Mayor Stacey Armato said that the ordinance was part of needed efforts to protect the environment for future generations. She noted that the Hermosa Beach City School District, at the prodding of its students, voted earlier this year to eliminate polystyrene food trays and single-use plastic water bottles in its cafeterias.

“This is how our kids are being raised. They’re watching what we’re going to do tonight,” Armato said. “This is already our own children’s practice. It’s incumbent on us to pass this evening.”

The production of plastics, which are petroleum-based, add to the greenhouse gas emissions that are fueling climate change. The vast majority of these products are not recycled. And the combination of their design and the pattern of their use by consumers — products that are used once, but do not biodegrade — lead to a tendency to accumulate despite active disposal efforts, particularly in the ocean. According to the Ellen MacArthur Foundation, by 2050 there will be more plastic in the world’s oceans by weight than fish.

Cities around the world have responded with local legislation intended to limit the use, distribution, and sale of varieties of plastics. More than 130 cities and counties throughout California have enacted some kind of limit on polystyrene products. Neighboring Manhattan Beach has enacted a similar ordinance, and others are on the horizon in Redondo Beach and El Segundo.

Like previous environmentally inspired rules the city has adopted in recent years — such bans on plastic bags, Styrofoam food containers and smoking in public places — Tuesday’s ordinance was approved over the objections of some in the business community, who said that it would increase the costs of doing business in Hermosa. In a letter to the council, Maureen Hunt, president of the Hermosa Beach Chamber of Commerce and Visitors Bureau, asked the council to instead consider a program that incentivized firms to make the desired changes.

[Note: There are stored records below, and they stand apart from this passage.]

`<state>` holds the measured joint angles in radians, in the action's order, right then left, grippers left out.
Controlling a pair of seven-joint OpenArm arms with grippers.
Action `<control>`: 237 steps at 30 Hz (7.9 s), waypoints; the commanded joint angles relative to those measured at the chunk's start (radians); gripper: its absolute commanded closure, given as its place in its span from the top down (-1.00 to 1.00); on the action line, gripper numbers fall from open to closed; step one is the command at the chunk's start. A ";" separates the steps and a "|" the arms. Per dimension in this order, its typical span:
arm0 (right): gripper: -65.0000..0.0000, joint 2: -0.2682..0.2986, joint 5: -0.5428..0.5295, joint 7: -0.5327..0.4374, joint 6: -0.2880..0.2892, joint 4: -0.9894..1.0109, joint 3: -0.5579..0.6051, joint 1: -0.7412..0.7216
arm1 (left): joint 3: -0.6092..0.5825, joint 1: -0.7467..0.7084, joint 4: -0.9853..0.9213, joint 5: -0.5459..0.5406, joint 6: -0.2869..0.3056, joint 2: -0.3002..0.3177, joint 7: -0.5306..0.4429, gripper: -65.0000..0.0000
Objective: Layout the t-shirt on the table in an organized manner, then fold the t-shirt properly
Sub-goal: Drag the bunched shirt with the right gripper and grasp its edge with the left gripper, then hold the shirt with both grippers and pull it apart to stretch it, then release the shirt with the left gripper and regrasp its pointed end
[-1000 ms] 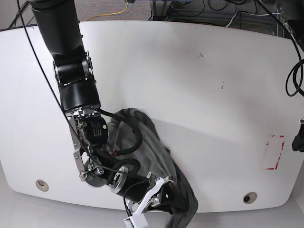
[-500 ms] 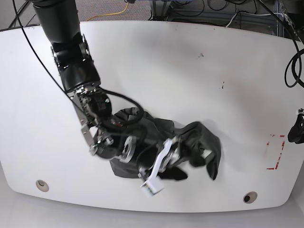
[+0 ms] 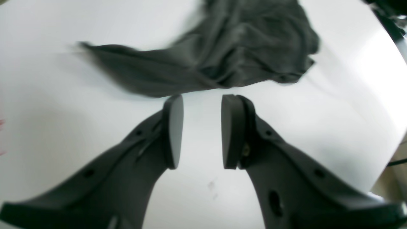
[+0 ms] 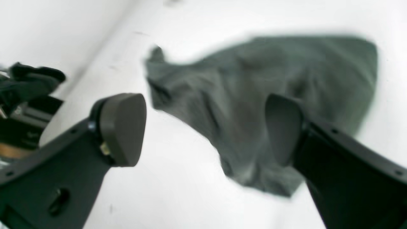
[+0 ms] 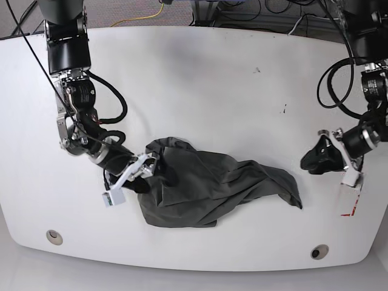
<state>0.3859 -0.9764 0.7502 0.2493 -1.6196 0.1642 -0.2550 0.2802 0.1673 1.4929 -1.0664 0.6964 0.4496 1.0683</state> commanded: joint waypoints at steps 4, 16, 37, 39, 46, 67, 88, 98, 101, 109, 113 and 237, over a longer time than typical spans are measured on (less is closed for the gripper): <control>0.73 0.026 -0.032 -0.025 0.023 0.068 -0.125 0.087 | -0.048 0.064 0.013 0.120 0.002 -0.076 -0.027 -0.41; 0.73 0.025 -0.032 -0.027 0.068 0.276 -0.177 0.158 | -0.121 0.133 0.013 0.280 0.002 -0.216 -0.052 -0.41; 0.73 -0.080 -0.032 -0.067 0.207 0.499 -0.173 0.089 | -0.120 0.091 0.018 0.277 0.002 -0.229 -0.050 -0.41; 0.73 -0.095 -0.032 -0.067 0.207 0.490 -0.173 0.089 | -0.118 0.091 0.018 0.277 0.002 -0.229 -0.050 -0.41; 0.69 -0.130 -0.032 -0.079 0.201 0.496 -0.137 0.073 | -0.118 0.067 0.028 0.277 0.002 -0.229 -0.052 -0.41; 0.29 -0.092 -0.032 -0.269 0.206 0.683 -0.071 0.000 | -0.118 0.044 0.082 0.277 0.002 -0.228 -0.049 -0.41; -1.00 -0.090 -0.032 -0.266 0.206 0.675 -0.068 0.000 | -0.120 0.051 0.058 0.285 0.002 -0.234 -0.053 -0.41; -1.00 -0.071 -0.032 -0.205 0.190 0.471 -0.088 0.067 | -0.121 0.094 -0.107 0.283 -0.093 -0.292 -0.127 -0.40; -1.00 -0.067 -0.034 -0.176 0.152 0.399 -0.104 0.104 | -0.121 0.110 -0.157 0.283 -0.100 -0.312 -0.150 -0.40; -1.00 -0.061 -0.036 -0.165 0.098 0.247 -0.102 0.185 | -0.121 0.170 -0.280 0.283 -0.114 -0.335 -0.155 -0.40; -1.00 -0.061 -0.034 -0.165 0.098 0.242 -0.101 0.196 | -0.121 0.171 -0.280 0.277 -0.192 -0.335 -0.155 -0.39; -1.00 0.256 -0.036 -0.064 0.107 -0.113 -0.280 0.110 | -0.201 0.105 -0.226 0.252 -0.324 -0.538 -0.158 0.09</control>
<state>0.6189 -0.9977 0.7185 0.3500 -1.7168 -0.1017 -0.1196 0.0891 0.2436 1.2579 -0.8066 0.3641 -0.0753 0.9394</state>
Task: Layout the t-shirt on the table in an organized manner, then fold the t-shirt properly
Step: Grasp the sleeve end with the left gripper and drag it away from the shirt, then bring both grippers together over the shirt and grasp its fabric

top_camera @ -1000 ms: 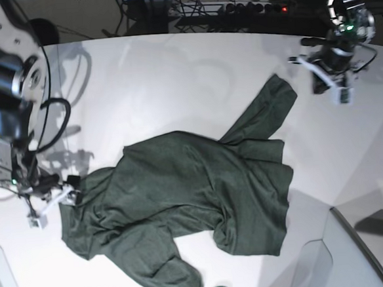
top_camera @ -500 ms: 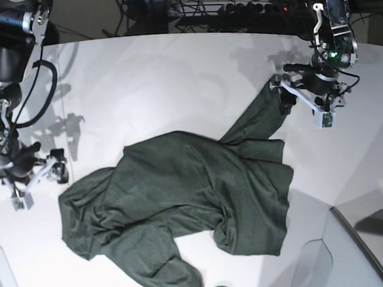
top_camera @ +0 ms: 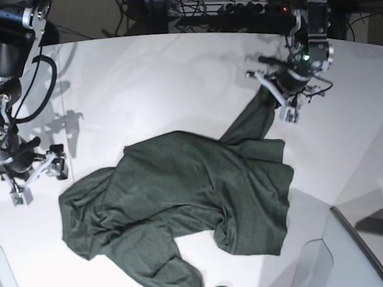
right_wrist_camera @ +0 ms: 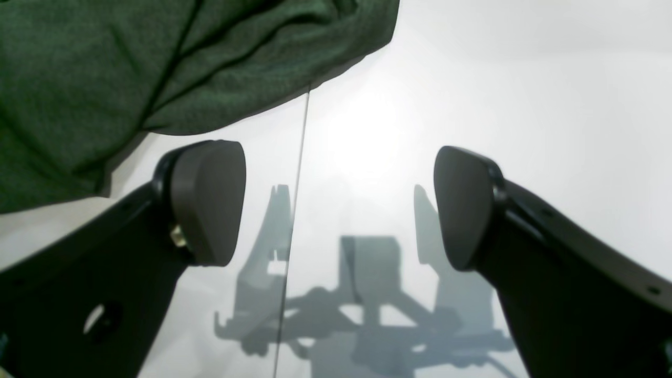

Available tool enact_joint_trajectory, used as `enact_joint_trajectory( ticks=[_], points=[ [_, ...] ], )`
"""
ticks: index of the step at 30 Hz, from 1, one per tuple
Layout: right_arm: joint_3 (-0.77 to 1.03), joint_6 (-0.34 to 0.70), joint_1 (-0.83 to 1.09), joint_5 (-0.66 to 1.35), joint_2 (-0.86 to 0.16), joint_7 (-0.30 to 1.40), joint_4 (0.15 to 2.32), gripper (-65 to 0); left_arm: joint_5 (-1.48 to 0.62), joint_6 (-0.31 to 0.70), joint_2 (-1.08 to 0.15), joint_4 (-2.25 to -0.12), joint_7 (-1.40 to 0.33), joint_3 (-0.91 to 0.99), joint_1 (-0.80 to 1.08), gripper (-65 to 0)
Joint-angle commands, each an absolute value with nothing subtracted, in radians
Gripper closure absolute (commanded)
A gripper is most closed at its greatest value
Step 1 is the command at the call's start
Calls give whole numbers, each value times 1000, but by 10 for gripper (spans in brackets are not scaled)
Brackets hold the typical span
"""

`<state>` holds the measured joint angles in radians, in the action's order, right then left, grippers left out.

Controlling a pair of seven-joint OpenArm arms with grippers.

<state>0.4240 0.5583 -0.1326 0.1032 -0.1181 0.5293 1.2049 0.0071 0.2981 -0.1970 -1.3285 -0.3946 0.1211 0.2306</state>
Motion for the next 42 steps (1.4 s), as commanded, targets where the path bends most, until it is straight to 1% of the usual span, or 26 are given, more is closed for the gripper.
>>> enact_joint_trajectory(
  ticks=[1, 5, 10, 15, 17, 20, 21, 23, 27, 29, 32, 33, 35, 36, 39, 42],
  points=[
    [427, 565, -145, 116, -131, 510, 1234, -509, 88, 291, -214, -1334, -496, 124, 285, 0],
    [426, 565, -119, 116, -128, 510, 1279, -509, 148, 295, -255, -1498, -499, 130, 433, 0],
    [423, 567, -102, 116, -120, 572, 1317, -509, 150, 395, -305, -1750, -503, 137, 621, 0],
    [423, 567, -81, 116, -94, 579, 1336, -509, 150, 433, -308, -1896, -498, 182, 746, 0],
    [423, 567, -74, 116, -93, 579, 1339, -509, 154, 504, -309, -1936, -495, 180, 782, 0],
    [421, 567, -73, 116, -84, 581, 1339, -509, 154, 693, -314, -1957, -493, 170, 808, 0],
    [421, 567, -73, 116, -79, 581, 1345, -509, 159, 698, -314, -1957, -493, 154, 808, 0],
    [421, 567, -64, 116, -77, 581, 1346, -509, 157, 698, -318, -1956, -493, 111, 796, 0],
    [421, 567, -53, 116, -71, 581, 1359, -509, 145, 698, -303, -1933, -499, -19, 650, 0],
    [421, 567, -48, 116, -58, 582, 1359, -509, 117, 698, -252, -1929, -503, -77, 559, 0],
    [421, 570, -31, 116, -61, 619, 1368, -509, 67, 698, -211, -1937, -504, -163, 466, 0],
    [421, 588, -27, 116, -59, 641, 1377, -509, 48, 698, -202, -1937, -504, -199, 437, 0],
    [421, 679, -4, 116, -54, 688, 1399, -509, 15, 698, -194, -1936, -504, -263, 392, 0],
    [421, 698, 8, 116, -51, 710, 1411, -509, -12, 698, -189, -1936, -504, -292, 374, 0],
    [395, 698, 42, 116, -39, 774, 1428, -509, -119, 698, -165, -1936, -504, -343, 320, 0],
    [369, 698, 82, 116, -35, 788, 1432, -509, -240, 698, -133, -1936, -504, -341, 277, 0]
  ],
)
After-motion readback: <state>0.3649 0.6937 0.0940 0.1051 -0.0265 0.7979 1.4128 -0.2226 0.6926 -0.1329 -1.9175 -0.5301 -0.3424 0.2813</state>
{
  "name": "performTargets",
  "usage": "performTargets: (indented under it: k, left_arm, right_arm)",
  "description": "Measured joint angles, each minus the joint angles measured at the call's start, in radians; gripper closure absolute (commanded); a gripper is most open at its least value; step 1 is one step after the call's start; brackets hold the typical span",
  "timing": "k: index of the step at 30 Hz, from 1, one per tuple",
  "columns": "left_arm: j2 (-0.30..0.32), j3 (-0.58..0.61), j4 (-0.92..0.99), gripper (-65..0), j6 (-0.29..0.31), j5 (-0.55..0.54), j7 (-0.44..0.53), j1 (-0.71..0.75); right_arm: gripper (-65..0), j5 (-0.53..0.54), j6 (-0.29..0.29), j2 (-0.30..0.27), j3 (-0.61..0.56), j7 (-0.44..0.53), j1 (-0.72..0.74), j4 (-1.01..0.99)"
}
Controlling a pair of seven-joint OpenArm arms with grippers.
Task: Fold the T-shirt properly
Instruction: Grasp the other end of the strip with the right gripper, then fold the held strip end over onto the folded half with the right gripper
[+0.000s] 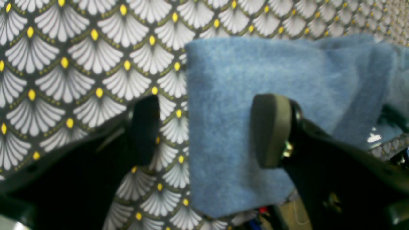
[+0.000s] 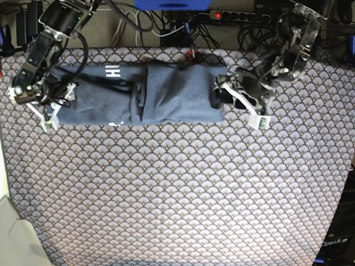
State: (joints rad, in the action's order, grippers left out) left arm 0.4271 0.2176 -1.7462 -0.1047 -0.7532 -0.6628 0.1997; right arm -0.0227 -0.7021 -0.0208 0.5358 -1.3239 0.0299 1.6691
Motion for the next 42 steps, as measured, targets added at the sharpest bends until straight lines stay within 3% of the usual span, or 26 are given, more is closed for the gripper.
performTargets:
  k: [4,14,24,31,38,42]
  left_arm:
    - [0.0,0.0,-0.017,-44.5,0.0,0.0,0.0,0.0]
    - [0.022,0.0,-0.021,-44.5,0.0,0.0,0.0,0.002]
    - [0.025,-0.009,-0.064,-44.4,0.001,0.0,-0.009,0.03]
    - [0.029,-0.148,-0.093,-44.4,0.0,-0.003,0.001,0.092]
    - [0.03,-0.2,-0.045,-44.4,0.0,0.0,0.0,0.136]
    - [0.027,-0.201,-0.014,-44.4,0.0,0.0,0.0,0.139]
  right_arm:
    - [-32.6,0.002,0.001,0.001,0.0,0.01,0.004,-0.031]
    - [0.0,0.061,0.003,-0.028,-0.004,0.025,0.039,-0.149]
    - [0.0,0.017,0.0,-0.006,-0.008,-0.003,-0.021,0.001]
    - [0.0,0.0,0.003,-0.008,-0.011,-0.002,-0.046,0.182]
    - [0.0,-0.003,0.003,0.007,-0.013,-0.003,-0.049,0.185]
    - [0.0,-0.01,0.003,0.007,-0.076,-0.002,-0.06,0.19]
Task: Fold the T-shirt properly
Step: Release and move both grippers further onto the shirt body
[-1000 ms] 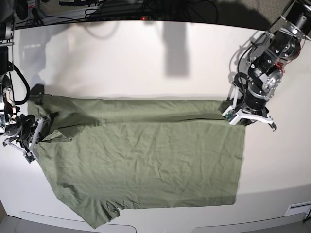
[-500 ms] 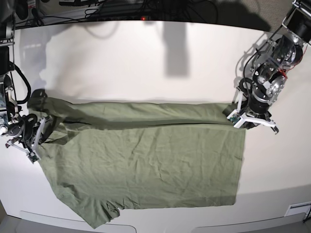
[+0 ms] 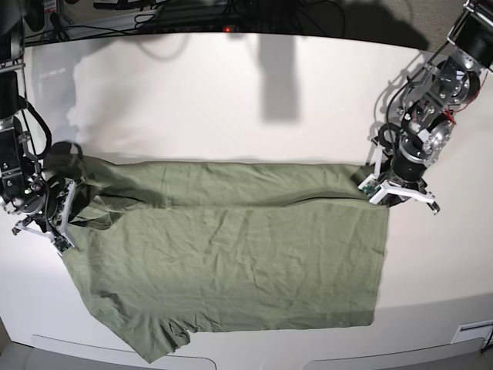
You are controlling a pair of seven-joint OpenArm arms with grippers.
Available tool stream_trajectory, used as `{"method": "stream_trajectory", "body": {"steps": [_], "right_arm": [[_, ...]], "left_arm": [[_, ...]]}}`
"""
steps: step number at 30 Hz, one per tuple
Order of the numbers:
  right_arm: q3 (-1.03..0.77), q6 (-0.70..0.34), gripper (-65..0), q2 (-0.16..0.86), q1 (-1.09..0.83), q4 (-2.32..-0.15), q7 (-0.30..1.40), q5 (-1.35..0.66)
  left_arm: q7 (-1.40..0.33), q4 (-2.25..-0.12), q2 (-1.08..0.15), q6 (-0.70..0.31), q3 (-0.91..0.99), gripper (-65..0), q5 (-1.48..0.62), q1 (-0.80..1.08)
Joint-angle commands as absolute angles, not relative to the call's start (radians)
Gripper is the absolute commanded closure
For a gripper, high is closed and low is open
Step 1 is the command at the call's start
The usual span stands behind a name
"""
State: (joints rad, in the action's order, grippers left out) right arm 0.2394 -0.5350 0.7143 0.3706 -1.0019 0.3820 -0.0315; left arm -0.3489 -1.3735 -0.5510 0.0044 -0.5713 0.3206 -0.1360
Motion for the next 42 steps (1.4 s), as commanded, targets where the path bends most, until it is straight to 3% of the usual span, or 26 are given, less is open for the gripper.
{"method": "stream_trajectory", "body": {"steps": [1, 6, 11, 18, 25, 30, 35, 42], "right_arm": [[0.231, -0.527, 0.0, 0.74, 0.398, -1.014, 0.366, -0.033], [0.231, -0.528, 0.0, 0.74, 0.398, -1.014, 0.366, -0.034], [0.231, -0.542, 0.0, 0.74, 0.398, -1.014, 0.367, -0.037], [0.231, -0.543, 0.0, 0.74, 0.398, -1.014, 0.377, -0.037], [0.231, -0.543, 0.0, 0.739, 0.398, -1.014, 0.374, -0.036], [0.231, -0.543, 0.0, 0.739, 0.399, -1.014, 0.36, -0.036], [0.231, -0.542, 0.0, 0.74, 0.399, -1.014, 0.359, -0.036], [0.231, -0.53, 0.0, 0.74, 0.399, -1.014, 0.358, -0.036]], "left_arm": [[-0.324, -1.386, -0.563, 0.026, -0.564, 0.0, 0.332, -0.155], [-0.301, -1.386, -0.563, 0.027, -0.564, 0.0, 0.332, -0.173], [-0.314, -1.367, -0.562, 0.027, -0.564, -13.2, 0.329, -0.229], [-0.318, -1.203, -0.563, 0.027, -0.564, -13.4, 0.279, -0.286], [-0.336, -1.2, -0.562, 0.035, -0.564, -13.4, 0.26, -0.285], [-0.394, -1.3, -0.557, 0.152, -0.562, -13.4, 0.149, -0.286], [-0.456, -1.383, -0.489, 0.157, -0.53, -13.4, 0.071, -0.288], [-0.443, -1.304, -0.262, 0.154, -0.401, -13.3, -0.009, -0.255]]}}
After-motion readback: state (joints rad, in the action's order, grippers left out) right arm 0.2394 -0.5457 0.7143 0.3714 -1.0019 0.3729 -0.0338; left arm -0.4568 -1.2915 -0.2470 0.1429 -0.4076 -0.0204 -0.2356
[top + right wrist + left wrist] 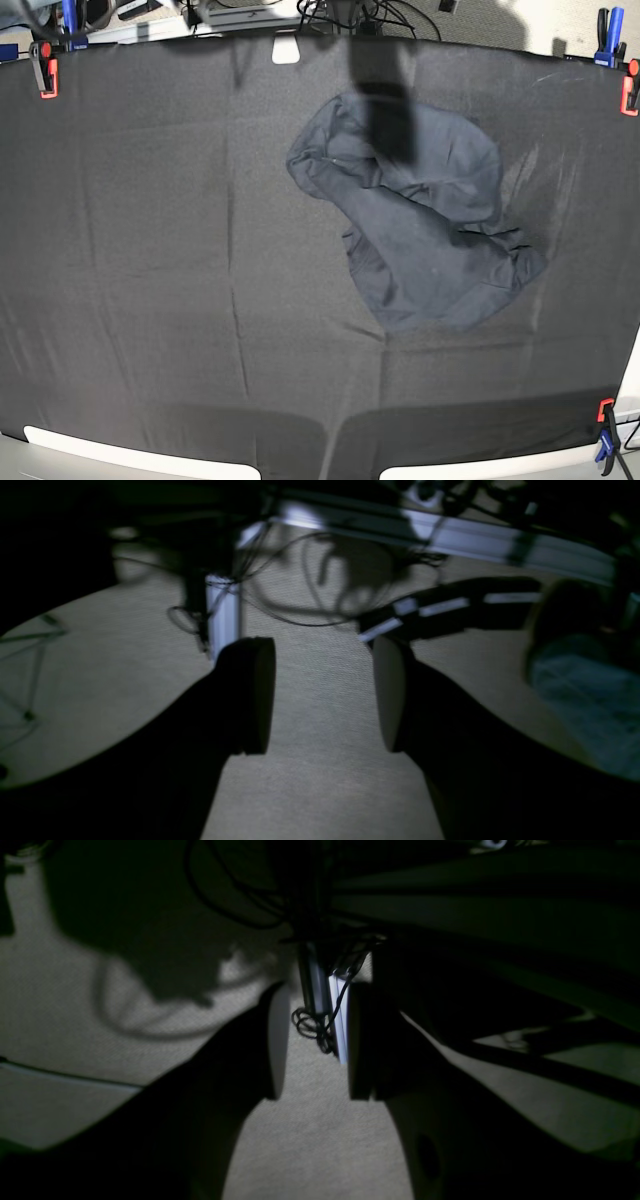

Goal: Layout the t-shirt on the table in an organized manner, then fold the t-shirt properly

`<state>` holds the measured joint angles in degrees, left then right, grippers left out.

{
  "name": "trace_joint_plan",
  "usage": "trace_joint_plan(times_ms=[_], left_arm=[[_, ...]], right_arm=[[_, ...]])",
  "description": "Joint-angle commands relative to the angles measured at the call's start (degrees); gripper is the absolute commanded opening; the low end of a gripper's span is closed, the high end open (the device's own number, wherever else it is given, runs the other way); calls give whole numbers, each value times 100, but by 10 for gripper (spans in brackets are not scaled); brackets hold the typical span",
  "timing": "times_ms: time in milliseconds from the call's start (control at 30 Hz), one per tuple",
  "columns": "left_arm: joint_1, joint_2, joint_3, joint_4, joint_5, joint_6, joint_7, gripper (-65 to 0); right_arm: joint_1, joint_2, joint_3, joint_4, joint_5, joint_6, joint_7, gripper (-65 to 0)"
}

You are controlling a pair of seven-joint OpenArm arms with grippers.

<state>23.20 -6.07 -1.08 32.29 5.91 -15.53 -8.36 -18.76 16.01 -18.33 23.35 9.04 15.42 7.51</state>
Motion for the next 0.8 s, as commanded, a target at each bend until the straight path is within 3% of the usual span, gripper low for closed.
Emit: trace_joint_plan(times_ms=[0,367,533,700,767], left_arm=[[199,-39,4,232,-15,-37,-46,-469],[1545,-407,-2,2262,-297,-37,-26,-469],[2114,-560,-9,2828,-800,-37,-28,-469],[2594,-570,-166,3390,-793,-37,-28,-469],[2782,-573,-245,3652,-798,-35,-26,-469]], right_arm=[[-164,92,-7,177,11,85,44,-341],[-2131,525,-4,2476,15,15,155,-341],[-2935,769,-2,3316,55,-291,173,-341],[-3613,938,-2,3995,87,-535,170,-341],[-3825,960,28,4214,396,-651,168,-341]])
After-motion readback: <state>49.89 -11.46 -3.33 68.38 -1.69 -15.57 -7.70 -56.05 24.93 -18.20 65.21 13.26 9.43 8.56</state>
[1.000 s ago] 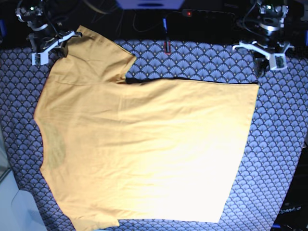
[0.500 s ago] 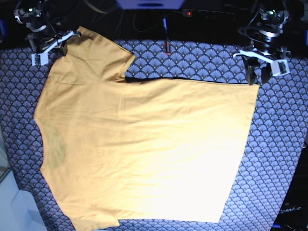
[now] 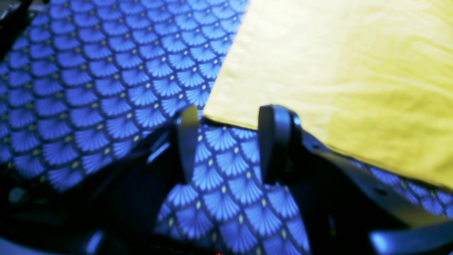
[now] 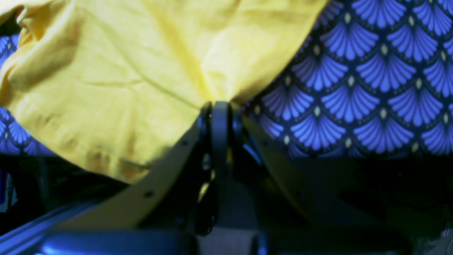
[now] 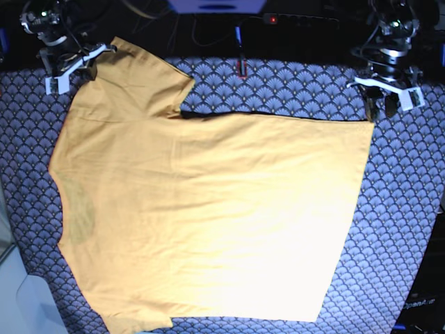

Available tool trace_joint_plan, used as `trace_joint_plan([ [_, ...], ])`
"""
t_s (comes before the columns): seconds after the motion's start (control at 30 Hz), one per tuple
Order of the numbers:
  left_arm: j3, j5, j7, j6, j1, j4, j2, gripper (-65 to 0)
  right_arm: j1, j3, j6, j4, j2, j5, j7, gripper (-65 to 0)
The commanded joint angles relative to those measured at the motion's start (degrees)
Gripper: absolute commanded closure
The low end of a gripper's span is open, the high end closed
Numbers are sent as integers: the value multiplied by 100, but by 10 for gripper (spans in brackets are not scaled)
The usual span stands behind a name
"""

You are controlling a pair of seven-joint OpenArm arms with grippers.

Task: Fold the T-shirt properly
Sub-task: 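Grasp the shirt's side edge corner with the left gripper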

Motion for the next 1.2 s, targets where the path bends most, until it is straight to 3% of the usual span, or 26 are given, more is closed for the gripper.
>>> trace_joint_plan([
  [0.0, -76, -63, -137, -10, -16, -5, -32, -277, -12, 26, 34, 95, 37, 87, 92, 0],
  [0.17, -68, -99, -137, -19, -200, -339, -49, -277, -21, 26, 34, 95, 55, 87, 92, 0],
  [0.4, -296, -837, -137, 25, -464, -849, -85, -277, -29, 26, 34, 77, 116, 87, 92, 0],
  [0.63, -665, -872, -137, 16, -833, -1446, -58, -277, -38, 26, 34, 77, 116, 78, 92, 0],
  [1.17, -542, -846, -137, -2, -1343, -1991, -85, -277, -47, 26, 34, 77, 195, 78, 92, 0],
])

“Expecting a business to bear 100 percent of the cost/impact associated with policy decisions is not promoting a business-friendly environment,” Hunt wrote.

The council declined, citing arguments from environmentalists that previous attempts at incentive-based programs had failed to adequately reduce the flow of waste.

“I’ve been hearing about incentive-based programs for 25 years, and they don’t work,” said Jose Bacallao, a Hermosa resident who previously managed Heal the Bay’s aquarium.

The California Grocers Association had requested that Hermosa give businesses a year to comply, rather than the roughly eight months provided for in the ordinance, which is less time than was provided in some of the other cities that have passed similar bans. The association said that the grocery industry is still fine-tuning alternative packaging, particularly for the polystyrene trays that hold much of the meat and fish they sell.

The council urged an expansion of the staff’s efforts to reach out to businesses ahead of the ordinance, but declined to delay implementation. Councilmember Justin Massey noted that Manhattan’s ban on polystyrene trays will go into effect in January, and said that grocers in Hermosa could rely on the same distribution network.